The index specifies the fields in a document, attributes, and other constructs that shape the search experience.

To create an index, call Create Index (preview):

POST https://[service name].search.windows.net/indexes?api-version=2023-10-01-Preview
Content-Type: application/json
api-key: [admin key]

{
    "name" : "sharepoint-index",
    "fields": [
        { "name": "id", "type": "Edm.String", "key": true, "searchable": false },
        { "name": "metadata_spo_item_name", "type": "Edm.String", "key": false, "searchable": true, "filterable": false, "sortable": false, "facetable": false },
        { "name": "metadata_spo_item_path", "type": "Edm.String", "key": false, "searchable": false, "filterable": false, "sortable": false, "facetable": false },
        { "name": "metadata_spo_item_content_type", "type": "Edm.String", "key": false, "searchable": false, "filterable": true, "sortable": false, "facetable": true },
        { "name": "metadata_spo_item_last_modified", "type": "Edm.DateTimeOffset", "key": false, "searchable": false, "filterable": false, "sortable": true, "facetable": false },
        { "name": "metadata_spo_item_size", "type": "Edm.Int64", "key": false, "searchable": false, "filterable": false, "sortable": false, "facetable": false },
        { "name": "content", "type": "Edm.String", "searchable": true, "filterable": false, "sortable": false, "facetable": false }
    ]
}

Important

Only metadata_spo_site_library_item_id may be used as the key field in an index populated by the SharePoint Online indexer. If a key field doesn't exist in the data source, metadata_spo_site_library_item_id is automatically mapped to the key field.

Step 6: Create an indexer

An indexer connects a data source with a target search index and provides a schedule to automate the data refresh. Once the index and data source are created, you can create the indexer.
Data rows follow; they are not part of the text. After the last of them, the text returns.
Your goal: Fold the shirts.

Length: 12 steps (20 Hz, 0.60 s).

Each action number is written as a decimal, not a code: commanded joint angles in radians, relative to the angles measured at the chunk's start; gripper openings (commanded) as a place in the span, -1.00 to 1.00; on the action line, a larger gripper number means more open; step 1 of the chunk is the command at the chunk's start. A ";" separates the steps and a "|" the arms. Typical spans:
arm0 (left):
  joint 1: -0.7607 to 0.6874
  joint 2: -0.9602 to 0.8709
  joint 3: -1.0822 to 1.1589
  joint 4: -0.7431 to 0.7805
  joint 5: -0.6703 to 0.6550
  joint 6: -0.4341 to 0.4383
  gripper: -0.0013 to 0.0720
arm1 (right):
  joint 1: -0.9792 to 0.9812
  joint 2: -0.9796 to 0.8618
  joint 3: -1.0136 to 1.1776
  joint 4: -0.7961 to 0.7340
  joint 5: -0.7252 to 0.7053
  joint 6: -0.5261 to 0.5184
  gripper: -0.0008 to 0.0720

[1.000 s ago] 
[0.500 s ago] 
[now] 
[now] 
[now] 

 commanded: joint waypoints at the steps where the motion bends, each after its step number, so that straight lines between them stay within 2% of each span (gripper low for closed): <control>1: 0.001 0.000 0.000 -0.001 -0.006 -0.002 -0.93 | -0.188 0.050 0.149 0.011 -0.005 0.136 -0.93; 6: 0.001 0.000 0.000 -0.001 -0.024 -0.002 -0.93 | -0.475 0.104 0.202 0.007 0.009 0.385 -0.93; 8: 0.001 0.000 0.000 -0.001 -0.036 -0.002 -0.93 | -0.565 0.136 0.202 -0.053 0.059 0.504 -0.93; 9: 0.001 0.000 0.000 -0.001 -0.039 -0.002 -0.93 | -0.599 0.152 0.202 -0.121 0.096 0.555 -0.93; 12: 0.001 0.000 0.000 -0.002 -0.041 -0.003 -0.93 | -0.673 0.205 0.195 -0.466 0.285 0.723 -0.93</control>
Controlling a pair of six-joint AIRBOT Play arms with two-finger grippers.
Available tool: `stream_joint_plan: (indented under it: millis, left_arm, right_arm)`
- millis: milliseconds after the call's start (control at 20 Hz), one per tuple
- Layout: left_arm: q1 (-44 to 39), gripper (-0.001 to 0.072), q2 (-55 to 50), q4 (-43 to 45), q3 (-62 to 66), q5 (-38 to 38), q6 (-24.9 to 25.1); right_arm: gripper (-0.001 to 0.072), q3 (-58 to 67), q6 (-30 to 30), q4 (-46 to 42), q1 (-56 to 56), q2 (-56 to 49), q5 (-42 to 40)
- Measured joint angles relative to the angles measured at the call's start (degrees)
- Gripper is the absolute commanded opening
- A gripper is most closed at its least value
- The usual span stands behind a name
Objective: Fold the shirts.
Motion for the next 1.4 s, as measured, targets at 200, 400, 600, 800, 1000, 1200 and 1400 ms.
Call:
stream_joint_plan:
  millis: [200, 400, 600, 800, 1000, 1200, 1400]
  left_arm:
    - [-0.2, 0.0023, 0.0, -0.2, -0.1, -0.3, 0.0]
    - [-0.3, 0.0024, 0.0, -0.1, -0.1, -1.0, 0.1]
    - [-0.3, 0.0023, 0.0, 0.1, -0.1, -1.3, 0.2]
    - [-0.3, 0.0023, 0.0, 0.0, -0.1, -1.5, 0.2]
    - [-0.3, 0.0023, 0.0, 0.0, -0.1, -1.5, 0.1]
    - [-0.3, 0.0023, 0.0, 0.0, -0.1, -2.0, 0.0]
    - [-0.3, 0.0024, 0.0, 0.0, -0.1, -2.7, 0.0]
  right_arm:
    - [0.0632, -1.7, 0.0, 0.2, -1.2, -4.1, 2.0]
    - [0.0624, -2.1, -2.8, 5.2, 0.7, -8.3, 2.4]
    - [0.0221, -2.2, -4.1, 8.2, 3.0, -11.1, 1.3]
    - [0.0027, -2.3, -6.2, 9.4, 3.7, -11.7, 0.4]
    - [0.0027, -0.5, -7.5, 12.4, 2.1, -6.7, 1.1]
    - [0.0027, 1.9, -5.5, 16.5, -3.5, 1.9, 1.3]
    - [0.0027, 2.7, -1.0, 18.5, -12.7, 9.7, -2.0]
During this step, you’re asked to sign in with organization credentials that have access to the SharePoint site. If possible, we recommend creating a new organizational user account and giving that new user the exact permissions that you want the indexer to have.

There are a few steps to creating the indexer:

  1. Send a Create Indexer (preview) request:

    POST https://[service name].search.windows.net/indexers?api-version=2023-10-01-Preview
    Content-Type: application/json
    api-key: [admin key]
    
    {
        "name" : "sharepoint-indexer",
        "dataSourceName" : "sharepoint-datasource",
        "targetIndexName" : "sharepoint-index",
        "parameters": {
        "batchSize": null,
        "maxFailedItems": null,
        "maxFailedItemsPerBatch": null,
        "base64EncodeKeys": null,
        "configuration": {
            "indexedFileNameExtensions" : ".pdf, .docx",
            "excludedFileNameExtensions" : ".png, .jpg",
            "dataToExtract": "contentAndMetadata"
          }
        },
        "schedule" : { },
        "fieldMappings" : [
            { 
              "sourceFieldName" : "metadata_spo_site_library_item_id", 
              "targetFieldName" : "id", 
              "mappingFunction" : { 
                "name" : "base64Encode" 
              } 
             }
        ]
    }
    
  2. When you create the indexer for the first time, the Create Indexer (preview) request waits until you complete the next step. You must call Get Indexer Status to get the link and enter your new device code.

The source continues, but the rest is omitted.